- **PROBLEM STATEMENT**:
Without the pictures, set down every line of the data exactly.
**** RECORD SET ****
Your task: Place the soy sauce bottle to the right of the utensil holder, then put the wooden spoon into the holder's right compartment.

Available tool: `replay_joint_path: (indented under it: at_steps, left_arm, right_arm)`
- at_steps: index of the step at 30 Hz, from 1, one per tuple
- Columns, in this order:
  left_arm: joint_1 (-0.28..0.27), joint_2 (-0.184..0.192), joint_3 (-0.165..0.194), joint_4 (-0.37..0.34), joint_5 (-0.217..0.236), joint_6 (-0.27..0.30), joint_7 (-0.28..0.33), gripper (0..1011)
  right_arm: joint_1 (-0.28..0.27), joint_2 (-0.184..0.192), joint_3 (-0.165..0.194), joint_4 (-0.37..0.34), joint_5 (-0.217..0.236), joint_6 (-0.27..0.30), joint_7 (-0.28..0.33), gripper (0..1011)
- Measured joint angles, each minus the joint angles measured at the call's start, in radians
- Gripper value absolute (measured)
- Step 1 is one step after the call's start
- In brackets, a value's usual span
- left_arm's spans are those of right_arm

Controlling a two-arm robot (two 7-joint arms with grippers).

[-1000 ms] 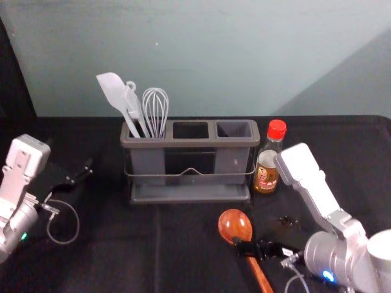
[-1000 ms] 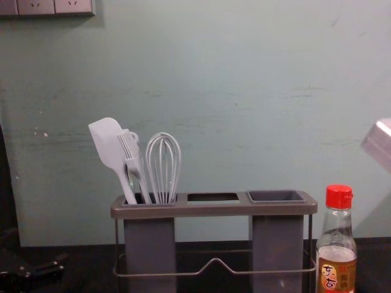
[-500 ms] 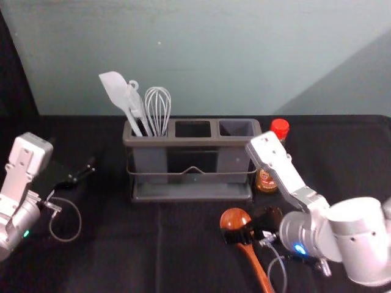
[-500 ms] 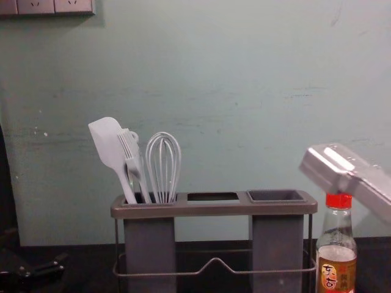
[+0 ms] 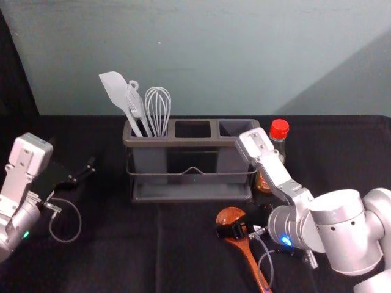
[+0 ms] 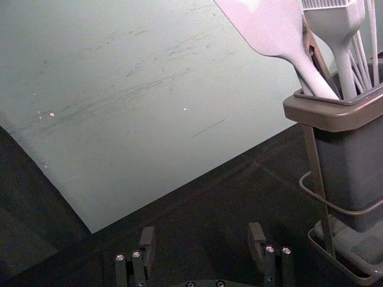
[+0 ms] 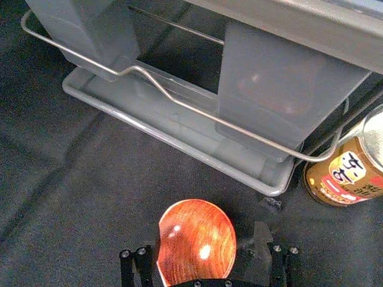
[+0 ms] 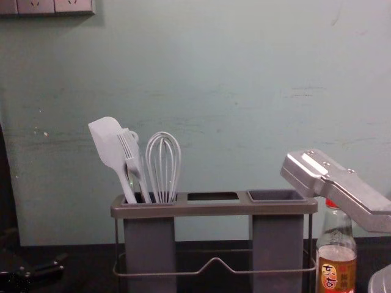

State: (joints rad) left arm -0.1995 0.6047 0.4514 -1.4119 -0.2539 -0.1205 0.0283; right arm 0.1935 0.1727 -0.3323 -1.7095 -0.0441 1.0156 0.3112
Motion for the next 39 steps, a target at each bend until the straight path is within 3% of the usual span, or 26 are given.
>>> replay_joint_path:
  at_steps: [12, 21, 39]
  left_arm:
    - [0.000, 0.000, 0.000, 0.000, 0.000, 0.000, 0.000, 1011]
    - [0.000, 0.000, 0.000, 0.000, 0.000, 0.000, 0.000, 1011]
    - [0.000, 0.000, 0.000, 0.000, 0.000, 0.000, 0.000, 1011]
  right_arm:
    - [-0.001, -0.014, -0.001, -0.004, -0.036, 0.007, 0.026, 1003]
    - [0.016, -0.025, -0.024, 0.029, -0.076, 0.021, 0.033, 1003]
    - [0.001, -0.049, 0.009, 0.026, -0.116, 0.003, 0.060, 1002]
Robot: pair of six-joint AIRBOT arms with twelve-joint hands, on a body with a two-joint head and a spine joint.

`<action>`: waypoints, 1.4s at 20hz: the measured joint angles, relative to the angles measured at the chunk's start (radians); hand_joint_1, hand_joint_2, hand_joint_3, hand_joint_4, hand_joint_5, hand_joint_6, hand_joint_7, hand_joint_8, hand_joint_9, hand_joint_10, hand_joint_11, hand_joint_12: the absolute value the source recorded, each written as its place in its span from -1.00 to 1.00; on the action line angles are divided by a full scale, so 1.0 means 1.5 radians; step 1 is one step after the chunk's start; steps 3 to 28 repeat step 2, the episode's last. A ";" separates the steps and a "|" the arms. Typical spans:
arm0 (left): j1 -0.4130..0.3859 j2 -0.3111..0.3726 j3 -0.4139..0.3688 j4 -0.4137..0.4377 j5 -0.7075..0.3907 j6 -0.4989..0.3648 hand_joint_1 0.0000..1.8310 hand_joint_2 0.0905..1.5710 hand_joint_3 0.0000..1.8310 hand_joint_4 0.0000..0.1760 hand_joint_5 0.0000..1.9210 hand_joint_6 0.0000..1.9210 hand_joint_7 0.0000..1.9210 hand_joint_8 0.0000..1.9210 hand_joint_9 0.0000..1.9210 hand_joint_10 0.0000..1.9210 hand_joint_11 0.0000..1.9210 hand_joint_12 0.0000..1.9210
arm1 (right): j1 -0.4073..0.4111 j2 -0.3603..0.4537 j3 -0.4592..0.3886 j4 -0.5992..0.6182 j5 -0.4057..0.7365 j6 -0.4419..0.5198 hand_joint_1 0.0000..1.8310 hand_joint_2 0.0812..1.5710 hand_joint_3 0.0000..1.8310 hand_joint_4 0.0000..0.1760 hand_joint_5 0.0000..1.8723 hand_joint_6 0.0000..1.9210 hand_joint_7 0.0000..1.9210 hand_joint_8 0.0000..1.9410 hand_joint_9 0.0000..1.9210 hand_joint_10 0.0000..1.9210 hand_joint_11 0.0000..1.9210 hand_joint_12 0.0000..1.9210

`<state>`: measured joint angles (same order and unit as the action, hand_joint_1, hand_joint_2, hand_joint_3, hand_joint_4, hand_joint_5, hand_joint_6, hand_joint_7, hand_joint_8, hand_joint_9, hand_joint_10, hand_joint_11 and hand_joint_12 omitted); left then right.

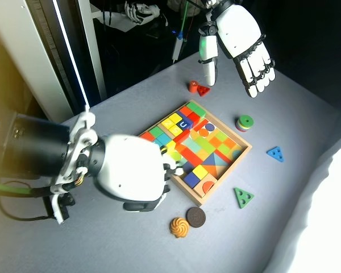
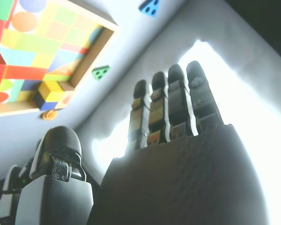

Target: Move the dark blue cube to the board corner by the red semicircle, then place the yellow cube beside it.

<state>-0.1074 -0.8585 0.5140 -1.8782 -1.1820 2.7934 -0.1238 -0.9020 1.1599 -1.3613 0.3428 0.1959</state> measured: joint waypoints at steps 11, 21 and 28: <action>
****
- **PROBLEM SOLUTION**:
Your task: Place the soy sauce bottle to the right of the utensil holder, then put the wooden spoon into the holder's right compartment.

Available tool: `replay_joint_path: (indented under it: at_steps, left_arm, right_arm)`
- at_steps: index of the step at 30 Hz, from 1, one per tuple
- Columns, in this order:
  left_arm: joint_1 (-0.28..0.27), joint_2 (-0.184..0.192), joint_3 (-0.165..0.194), joint_4 (-0.37..0.34), joint_5 (-0.217..0.236), joint_6 (-0.27..0.30), joint_7 (-0.28..0.33), gripper (0..1011)
  right_arm: joint_1 (-0.28..0.27), joint_2 (-0.184..0.192), joint_3 (-0.165..0.194), joint_4 (-0.37..0.34), joint_5 (-0.217..0.236), joint_6 (-0.27..0.30), joint_7 (-0.28..0.33), gripper (0..1011)
- Measured joint angles, each minus the joint angles measured at the call's start, in radians
- Gripper value absolute (measured)
- Step 1 is one step after the call's start
- In brackets, a value's usual span
- left_arm's spans are those of right_arm

Controlling a two-arm robot (two 7-joint arms with grippers).

[-1000 ms] 
[-1000 ms] 
[-500 ms] 
[-500 ms] 
[+0 ms] 
[+0 ms] 
[+0 ms] 
[+0 ms] 

State: (joints rad) left arm -0.1995 0.6047 0.4514 -1.4119 -0.2539 -0.1205 0.0283; right arm 0.1935 0.1727 -0.3323 -1.7095 -0.0441 1.0156 0.3112
Motion for the next 39 steps, a target at each bend until the straight path is within 3% of the usual span, or 26 are given.
>>> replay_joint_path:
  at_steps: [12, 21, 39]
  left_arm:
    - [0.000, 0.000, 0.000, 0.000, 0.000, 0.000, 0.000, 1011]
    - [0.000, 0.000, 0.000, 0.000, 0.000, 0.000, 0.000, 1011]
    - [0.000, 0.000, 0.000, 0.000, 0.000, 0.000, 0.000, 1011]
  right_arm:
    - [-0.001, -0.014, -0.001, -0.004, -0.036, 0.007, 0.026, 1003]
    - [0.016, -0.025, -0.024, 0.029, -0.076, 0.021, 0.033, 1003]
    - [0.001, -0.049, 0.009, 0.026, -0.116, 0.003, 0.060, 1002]
Robot: pair of six-joint AIRBOT arms with twelve-joint hands, on a body with a two-joint head and a spine joint.

`<action>`: waypoints, 1.4s at 20hz: the measured joint angles, relative to the angles measured at the chunk's start (radians); hand_joint_1, hand_joint_2, hand_joint_3, hand_joint_4, hand_joint_5, hand_joint_6, hand_joint_7, hand_joint_8, hand_joint_9, hand_joint_10, hand_joint_11, hand_joint_12: the absolute value the source recorded, each written as its place in its span from -1.00 to 1.00; on the action line angles are divided by a full scale, so 1.0 means 1.5 radians; step 1 is one step after the chunk's start; steps 3 to 28 repeat step 2, the episode's last. A ";" separates the steps and a "|" the arms. Typical spans:
arm0 (left): j1 -0.4130..0.3859 j2 -0.3111..0.3726 j3 -0.4139..0.3688 j4 -0.4137..0.4377 j5 -0.7075..0.3907 j6 -0.4989..0.3648 hand_joint_1 0.0000..1.8310 hand_joint_2 0.0905..1.5710 hand_joint_3 0.0000..1.8310 hand_joint_4 0.0000..0.1760 hand_joint_5 0.0000..1.9210 hand_joint_6 0.0000..1.9210 hand_joint_7 0.0000..1.9210 hand_joint_8 0.0000..1.9210 hand_joint_9 0.0000..1.9210 hand_joint_10 0.0000..1.9210 hand_joint_11 0.0000..1.9210 hand_joint_12 0.0000..1.9210
arm1 (right): j1 -0.4073..0.4111 j2 -0.3603..0.4537 j3 -0.4592..0.3886 j4 -0.5992..0.6182 j5 -0.4057..0.7365 j6 -0.4419..0.5198 hand_joint_1 0.0000..1.8310 hand_joint_2 0.0812..1.5710 hand_joint_3 0.0000..1.8310 hand_joint_4 0.0000..0.1760 hand_joint_5 0.0000..1.8723 hand_joint_6 0.0000..1.9210 hand_joint_7 0.0000..1.9210 hand_joint_8 0.0000..1.9410 hand_joint_9 0.0000..1.9210 hand_joint_10 0.0000..1.9210 hand_joint_11 0.0000..1.9210 hand_joint_12 0.0000..1.9210

`<state>`: measured joint angles (same order and unit as the action, hand_joint_1, hand_joint_2, hand_joint_3, hand_joint_4, hand_joint_5, hand_joint_6, hand_joint_7, hand_joint_8, hand_joint_9, hand_joint_10, hand_joint_11 and hand_joint_12 omitted); left then right.


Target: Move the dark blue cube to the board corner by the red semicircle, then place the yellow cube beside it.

<state>-0.1074 -0.8585 0.5140 -1.8782 -1.1820 2.7934 -0.1238 -0.9020 1.1599 -1.3613 0.3428 0.1959</state> measured: joint waypoints at steps 11, 21 and 28: <action>

Nothing else belongs in the output.